The day slipped away as she spoke. It was evening now and the rush hour traffic and hubris of the city softening and morphing into the nighttime buzz. She has not touched her coffee. It has long since become cold while I have drunk a number of them.
I suggest that we go for dinner or a drink, or both. She nods and says the drink is a good idea. We wander down the street to a dingy pub that I frequent and take my favourite booth in the back.
“If only you knew what was at stake,” she continues sipping a neat bourbon, “You humans make such a fuss about animals going extinct, but you care little for the loss of the divine and all their mysteries.”
“Why haven’t you come forward,” I ask dumbfounded, “All of you. Surely if the gods walked among us, the unbelievers could not deny and things would go back to yesteryear ways of worship?”
She shakes her head sadly and drains her bourbon. She flicks her glass at a waitress, who scurries off to find a refill. She has had a couple of them by now. I have too.
“Do you believe that I am an angel?” she asks simply, looking deeply into my eyes. Her eyes are intensely blue and my heart skips a beat.
“Uhm uh,” I stutter, “no… No, I don’t really.” I have to concede to that fierce, beautiful gaze.

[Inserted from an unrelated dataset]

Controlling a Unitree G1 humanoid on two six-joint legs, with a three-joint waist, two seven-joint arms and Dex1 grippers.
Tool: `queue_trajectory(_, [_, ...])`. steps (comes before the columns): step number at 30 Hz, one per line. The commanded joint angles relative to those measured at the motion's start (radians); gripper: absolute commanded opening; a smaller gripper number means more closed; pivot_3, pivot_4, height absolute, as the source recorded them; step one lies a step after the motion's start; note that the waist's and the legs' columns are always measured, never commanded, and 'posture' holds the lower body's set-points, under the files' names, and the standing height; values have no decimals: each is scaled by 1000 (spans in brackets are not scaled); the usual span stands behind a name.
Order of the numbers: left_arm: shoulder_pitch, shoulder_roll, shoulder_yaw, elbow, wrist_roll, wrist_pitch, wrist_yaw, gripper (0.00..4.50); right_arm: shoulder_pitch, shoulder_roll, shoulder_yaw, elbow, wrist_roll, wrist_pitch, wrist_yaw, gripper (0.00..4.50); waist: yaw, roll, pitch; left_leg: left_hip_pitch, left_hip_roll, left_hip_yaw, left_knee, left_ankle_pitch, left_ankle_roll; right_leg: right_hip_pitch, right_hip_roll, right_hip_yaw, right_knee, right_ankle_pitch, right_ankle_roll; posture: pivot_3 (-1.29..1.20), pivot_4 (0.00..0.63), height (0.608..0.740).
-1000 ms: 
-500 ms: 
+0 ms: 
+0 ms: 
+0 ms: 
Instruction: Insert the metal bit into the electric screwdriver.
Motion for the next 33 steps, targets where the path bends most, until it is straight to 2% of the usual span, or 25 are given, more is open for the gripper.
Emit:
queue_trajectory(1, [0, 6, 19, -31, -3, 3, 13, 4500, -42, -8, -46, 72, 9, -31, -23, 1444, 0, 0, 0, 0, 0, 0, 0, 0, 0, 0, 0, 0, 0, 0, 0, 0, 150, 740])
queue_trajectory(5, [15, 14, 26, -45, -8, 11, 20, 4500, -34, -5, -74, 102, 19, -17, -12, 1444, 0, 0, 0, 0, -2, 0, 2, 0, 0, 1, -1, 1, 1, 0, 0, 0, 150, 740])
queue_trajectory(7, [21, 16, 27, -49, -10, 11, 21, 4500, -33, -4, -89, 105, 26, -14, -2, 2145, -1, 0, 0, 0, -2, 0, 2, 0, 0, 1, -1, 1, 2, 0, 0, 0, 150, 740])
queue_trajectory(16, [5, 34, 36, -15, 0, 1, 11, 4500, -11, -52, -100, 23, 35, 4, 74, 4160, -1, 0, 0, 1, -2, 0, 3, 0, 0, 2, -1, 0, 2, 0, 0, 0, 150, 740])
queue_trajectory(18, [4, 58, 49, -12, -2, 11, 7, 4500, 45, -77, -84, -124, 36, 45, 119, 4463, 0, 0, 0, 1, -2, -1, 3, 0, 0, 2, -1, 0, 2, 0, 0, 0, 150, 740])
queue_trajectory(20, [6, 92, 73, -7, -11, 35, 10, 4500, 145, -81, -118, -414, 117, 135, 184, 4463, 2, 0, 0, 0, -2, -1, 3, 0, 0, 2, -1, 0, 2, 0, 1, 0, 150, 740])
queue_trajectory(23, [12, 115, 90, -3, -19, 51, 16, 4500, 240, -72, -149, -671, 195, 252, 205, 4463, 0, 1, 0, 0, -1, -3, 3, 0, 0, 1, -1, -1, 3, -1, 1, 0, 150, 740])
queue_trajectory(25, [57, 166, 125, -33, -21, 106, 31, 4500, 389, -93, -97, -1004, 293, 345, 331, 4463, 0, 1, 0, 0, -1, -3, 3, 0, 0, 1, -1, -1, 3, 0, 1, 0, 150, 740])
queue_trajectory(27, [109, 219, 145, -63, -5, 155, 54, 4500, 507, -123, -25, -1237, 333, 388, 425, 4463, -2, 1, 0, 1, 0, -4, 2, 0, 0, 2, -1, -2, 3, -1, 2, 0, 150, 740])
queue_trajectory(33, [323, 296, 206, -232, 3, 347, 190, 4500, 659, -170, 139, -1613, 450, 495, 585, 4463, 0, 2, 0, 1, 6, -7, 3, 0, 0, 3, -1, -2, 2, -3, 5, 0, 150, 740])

“And therein lies the irony, by revealing myself I am no longer divine. By taking my mortal form, I am now mortal. Because I am no longer divine, I cannot prove to you that I ever was. Divinity and mystery are like shadows and sunset. If you shine a light bright enough into either, they simply cease to exist.”
A single tear runs down her cheek at this point. I was so entranced by her that I had not noticed her sorrow. I suddenly imagine what it must feel like to believe that you are a fallen angel, but that no one believes you. It must be tragic, and I reach over and squeeze her hand reassuringly.
She startles at my touch, but then looks up at me and smiles.
“You have a kind heart,” she says, wiping away the tear, “It comforts this old warrior to be around you.”
Later that night, after she has left my room, I lie awake thinking. Thoughts of gods and monsters, men and beasts, and angels and demons all swirl around my mind. I try imagine what sheer agony falling from heaven must entail while remembering her touch…
Eventually, I get up and walk to my apartment window. Far above, the stars are twinkling, and far below countless legions of men are moving. What a surreal day, I think to myself, what a surreal night.
Suddenly, I see a shooting star’s fading form flickering in the night sky above and beyond the city’s pollution. It silently streaks down to disappear into nothing. My heart skips a beat and I cannot help but wonder if it was an angel falling to Earth.